* What to produce *
Could you restate word for word every line of the records below, from the first one to the one holding "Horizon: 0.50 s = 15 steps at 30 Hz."?

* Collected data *
***
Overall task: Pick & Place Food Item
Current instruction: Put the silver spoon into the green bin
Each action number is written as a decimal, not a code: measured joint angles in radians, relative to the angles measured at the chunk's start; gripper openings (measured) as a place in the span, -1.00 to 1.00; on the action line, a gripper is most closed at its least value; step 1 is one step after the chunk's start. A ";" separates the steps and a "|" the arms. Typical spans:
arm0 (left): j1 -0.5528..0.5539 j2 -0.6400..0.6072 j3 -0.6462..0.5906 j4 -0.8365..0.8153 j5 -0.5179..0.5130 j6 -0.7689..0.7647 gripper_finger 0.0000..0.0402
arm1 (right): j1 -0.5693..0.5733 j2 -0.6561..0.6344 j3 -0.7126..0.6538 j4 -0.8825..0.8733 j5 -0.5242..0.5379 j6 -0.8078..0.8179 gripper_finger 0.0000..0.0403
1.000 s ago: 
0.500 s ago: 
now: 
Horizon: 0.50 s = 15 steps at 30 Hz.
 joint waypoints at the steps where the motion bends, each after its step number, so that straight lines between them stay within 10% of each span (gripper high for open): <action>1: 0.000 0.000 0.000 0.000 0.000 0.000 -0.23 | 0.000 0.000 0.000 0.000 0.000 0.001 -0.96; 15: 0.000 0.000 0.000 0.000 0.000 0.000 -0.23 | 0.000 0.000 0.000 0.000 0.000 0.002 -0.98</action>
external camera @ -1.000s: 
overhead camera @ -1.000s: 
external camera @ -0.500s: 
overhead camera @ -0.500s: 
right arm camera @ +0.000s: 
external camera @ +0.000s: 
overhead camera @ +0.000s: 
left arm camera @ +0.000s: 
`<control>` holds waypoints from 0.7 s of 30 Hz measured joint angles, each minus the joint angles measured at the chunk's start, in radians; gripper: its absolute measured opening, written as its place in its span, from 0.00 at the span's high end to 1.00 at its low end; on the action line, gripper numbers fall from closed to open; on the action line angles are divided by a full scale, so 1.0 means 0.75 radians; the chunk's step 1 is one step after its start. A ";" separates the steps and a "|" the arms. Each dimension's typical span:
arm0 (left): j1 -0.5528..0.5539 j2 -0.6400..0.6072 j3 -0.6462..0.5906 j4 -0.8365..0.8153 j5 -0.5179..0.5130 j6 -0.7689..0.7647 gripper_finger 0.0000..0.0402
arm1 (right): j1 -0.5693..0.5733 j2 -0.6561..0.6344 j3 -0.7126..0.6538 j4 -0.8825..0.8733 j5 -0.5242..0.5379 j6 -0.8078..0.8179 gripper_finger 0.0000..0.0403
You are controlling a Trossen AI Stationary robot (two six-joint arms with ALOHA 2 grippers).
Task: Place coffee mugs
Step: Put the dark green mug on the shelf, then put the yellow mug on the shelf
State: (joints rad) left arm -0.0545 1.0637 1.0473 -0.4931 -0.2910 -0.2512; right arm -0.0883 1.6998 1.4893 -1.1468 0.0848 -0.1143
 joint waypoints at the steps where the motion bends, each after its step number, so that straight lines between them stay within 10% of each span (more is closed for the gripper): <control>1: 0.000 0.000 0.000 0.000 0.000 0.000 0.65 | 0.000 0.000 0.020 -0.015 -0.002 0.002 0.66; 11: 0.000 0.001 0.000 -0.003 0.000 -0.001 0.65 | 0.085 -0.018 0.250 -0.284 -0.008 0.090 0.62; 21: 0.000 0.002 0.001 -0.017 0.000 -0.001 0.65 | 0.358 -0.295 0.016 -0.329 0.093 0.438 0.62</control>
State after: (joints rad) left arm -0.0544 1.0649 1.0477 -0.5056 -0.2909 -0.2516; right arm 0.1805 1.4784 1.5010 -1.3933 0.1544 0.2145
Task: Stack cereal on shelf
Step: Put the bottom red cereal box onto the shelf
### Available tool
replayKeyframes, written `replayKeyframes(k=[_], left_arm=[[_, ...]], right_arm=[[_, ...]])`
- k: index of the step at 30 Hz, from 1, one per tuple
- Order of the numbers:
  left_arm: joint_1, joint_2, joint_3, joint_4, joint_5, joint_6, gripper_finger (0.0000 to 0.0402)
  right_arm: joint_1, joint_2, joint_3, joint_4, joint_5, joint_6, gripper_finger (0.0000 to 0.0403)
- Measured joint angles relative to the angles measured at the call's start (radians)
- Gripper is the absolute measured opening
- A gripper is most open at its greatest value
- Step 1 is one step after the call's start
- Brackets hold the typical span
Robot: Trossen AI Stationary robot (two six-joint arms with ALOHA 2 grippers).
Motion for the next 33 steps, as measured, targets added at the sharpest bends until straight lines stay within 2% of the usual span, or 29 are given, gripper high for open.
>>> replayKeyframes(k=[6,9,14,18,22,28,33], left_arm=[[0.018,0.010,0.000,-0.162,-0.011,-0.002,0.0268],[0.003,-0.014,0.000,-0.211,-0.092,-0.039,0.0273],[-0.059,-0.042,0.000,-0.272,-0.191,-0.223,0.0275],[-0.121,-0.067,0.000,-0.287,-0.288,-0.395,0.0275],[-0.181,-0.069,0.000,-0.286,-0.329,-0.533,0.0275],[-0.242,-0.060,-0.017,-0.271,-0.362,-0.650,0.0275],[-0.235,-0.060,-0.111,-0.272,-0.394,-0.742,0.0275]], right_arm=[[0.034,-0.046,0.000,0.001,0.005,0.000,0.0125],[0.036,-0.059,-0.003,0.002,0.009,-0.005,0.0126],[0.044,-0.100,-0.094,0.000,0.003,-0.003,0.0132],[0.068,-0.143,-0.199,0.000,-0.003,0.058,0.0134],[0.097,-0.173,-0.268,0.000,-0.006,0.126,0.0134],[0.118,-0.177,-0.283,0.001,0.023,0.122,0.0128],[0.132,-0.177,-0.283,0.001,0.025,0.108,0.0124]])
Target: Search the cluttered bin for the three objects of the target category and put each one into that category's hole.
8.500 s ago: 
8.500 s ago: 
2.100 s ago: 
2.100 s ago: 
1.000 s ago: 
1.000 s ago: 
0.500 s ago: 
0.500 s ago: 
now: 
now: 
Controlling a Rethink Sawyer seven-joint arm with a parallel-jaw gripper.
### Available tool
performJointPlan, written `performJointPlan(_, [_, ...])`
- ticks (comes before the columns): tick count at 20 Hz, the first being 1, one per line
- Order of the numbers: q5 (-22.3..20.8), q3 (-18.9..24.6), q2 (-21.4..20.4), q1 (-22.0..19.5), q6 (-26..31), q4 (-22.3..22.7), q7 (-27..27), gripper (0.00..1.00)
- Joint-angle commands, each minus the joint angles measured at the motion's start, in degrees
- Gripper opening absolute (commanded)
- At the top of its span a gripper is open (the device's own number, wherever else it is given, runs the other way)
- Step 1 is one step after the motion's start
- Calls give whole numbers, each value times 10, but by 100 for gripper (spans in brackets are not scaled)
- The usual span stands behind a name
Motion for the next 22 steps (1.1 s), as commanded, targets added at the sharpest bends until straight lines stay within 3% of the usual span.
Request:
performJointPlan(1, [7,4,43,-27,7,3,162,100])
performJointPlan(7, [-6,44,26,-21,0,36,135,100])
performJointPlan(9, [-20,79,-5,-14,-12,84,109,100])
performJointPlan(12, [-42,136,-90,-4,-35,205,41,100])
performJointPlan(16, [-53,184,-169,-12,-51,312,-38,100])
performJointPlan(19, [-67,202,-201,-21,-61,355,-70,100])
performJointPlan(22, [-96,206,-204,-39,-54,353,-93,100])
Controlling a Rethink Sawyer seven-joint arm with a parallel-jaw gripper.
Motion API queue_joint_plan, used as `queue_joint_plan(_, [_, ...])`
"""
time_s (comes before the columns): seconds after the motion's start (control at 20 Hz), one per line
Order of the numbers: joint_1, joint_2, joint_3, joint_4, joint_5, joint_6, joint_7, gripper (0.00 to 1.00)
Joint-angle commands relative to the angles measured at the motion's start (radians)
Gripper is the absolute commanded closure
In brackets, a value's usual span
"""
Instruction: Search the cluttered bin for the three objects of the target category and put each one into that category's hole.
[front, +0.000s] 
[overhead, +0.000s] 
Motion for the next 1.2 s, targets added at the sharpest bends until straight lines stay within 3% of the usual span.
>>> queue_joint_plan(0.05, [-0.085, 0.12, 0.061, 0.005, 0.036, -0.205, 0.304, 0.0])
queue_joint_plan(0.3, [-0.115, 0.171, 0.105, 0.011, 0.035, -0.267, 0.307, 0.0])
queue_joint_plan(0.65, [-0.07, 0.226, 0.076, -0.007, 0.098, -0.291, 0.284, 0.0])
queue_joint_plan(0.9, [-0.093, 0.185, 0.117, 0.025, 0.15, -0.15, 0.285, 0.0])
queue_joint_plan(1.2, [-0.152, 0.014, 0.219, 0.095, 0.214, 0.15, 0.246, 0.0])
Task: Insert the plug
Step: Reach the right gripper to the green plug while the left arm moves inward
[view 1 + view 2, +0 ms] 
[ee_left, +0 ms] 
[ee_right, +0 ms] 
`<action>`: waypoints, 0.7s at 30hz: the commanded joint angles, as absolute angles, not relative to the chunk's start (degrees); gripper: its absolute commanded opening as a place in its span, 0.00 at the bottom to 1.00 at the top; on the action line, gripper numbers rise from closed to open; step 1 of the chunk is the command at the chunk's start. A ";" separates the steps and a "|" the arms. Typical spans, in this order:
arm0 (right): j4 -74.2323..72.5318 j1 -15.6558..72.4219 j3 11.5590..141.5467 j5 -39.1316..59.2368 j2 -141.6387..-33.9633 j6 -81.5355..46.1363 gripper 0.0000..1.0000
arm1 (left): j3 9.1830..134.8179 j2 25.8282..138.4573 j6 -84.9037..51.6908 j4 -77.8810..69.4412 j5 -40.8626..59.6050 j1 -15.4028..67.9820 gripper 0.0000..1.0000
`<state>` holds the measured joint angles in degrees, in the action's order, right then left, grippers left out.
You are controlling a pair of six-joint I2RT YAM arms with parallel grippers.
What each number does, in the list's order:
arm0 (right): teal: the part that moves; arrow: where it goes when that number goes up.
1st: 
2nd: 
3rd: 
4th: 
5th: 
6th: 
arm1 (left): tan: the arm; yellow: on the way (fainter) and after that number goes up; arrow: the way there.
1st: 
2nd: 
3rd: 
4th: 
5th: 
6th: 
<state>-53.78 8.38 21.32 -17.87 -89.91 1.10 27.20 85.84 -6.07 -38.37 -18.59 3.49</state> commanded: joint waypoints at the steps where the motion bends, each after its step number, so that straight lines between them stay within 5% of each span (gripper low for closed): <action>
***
* Response *
Overall task: Pick & Place Food Item
Current instruction: Put the silver spoon into the green bin
Each action number is written as a decimal, not a code: measured joint angles in radians, relative to the angles measured at the chunk's start; gripper openings (measured) as a place in the span, -1.00 to 1.00; on the action line, a gripper is most closed at its least value; step 1 is one step after the chunk's start. A ";" separates the steps and a "|" the arms. Typical spans:
arm0 (left): j1 -0.5528..0.5539 j2 -0.6400..0.6072 j3 -0.6462..0.5906 j4 -0.8365..0.8153 j5 -0.5179..0.5130 j6 -0.7689..0.7647 gripper_finger 0.0000..0.0402
arm1 (right): j1 -0.5693..0.5733 j2 -0.6561..0.6344 j3 -0.7126..0.6538 j4 -0.8825..0.8733 j5 -0.5242..0.5379 j6 -0.8078..0.8179 gripper_finger 0.0000..0.0403
1.000 s ago: 
0.500 s ago: 
now: 
Horizon: 0.50 s = 15 steps at 30 Hz.

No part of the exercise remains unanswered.